> _What this task involves_
Repeat the lines of the listing below exactly, starting at the line that contains "(366, 325): 2.03" and running through the last line, both included, and only those.

> _Data_
>>>

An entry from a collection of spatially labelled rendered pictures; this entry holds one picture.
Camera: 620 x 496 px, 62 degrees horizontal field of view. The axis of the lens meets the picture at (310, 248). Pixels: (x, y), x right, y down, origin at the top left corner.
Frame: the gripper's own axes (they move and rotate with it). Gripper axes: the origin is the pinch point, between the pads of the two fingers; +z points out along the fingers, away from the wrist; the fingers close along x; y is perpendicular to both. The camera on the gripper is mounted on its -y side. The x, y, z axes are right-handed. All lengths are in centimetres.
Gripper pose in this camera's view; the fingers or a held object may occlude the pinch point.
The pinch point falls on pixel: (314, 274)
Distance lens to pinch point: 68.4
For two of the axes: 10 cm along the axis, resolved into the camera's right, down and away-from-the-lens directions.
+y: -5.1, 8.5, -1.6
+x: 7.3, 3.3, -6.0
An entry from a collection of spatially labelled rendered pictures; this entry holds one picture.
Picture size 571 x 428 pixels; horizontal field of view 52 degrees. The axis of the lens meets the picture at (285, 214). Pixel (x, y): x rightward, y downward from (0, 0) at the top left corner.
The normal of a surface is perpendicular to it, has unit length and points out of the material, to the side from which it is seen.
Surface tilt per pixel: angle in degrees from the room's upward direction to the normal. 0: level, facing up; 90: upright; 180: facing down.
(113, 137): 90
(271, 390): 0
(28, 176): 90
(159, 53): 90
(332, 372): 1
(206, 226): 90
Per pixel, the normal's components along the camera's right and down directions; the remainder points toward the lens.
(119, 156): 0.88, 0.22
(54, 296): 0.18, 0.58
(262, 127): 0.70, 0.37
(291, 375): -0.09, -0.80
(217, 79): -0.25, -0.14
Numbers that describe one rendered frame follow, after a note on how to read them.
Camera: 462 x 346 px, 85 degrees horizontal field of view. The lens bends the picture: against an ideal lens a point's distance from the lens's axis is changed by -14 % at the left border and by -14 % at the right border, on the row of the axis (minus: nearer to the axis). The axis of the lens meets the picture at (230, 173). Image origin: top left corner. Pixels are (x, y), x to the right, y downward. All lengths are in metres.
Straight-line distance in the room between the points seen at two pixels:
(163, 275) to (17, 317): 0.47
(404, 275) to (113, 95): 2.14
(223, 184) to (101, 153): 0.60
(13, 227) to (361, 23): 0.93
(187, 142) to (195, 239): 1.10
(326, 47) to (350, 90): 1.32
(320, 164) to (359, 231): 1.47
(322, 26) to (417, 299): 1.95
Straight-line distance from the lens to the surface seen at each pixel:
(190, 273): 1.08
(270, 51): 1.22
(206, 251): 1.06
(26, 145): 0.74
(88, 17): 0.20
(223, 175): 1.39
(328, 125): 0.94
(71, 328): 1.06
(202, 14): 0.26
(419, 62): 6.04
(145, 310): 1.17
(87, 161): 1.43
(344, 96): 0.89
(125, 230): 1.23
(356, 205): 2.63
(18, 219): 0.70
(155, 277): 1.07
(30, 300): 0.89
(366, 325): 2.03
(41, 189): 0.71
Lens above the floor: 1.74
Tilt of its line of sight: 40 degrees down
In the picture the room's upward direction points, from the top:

<<<

> _Exercise answer_
(366, 325): 2.03
(41, 189): 0.71
Lens above the floor: 1.74
Tilt of its line of sight: 40 degrees down
In the picture the room's upward direction points, from the top:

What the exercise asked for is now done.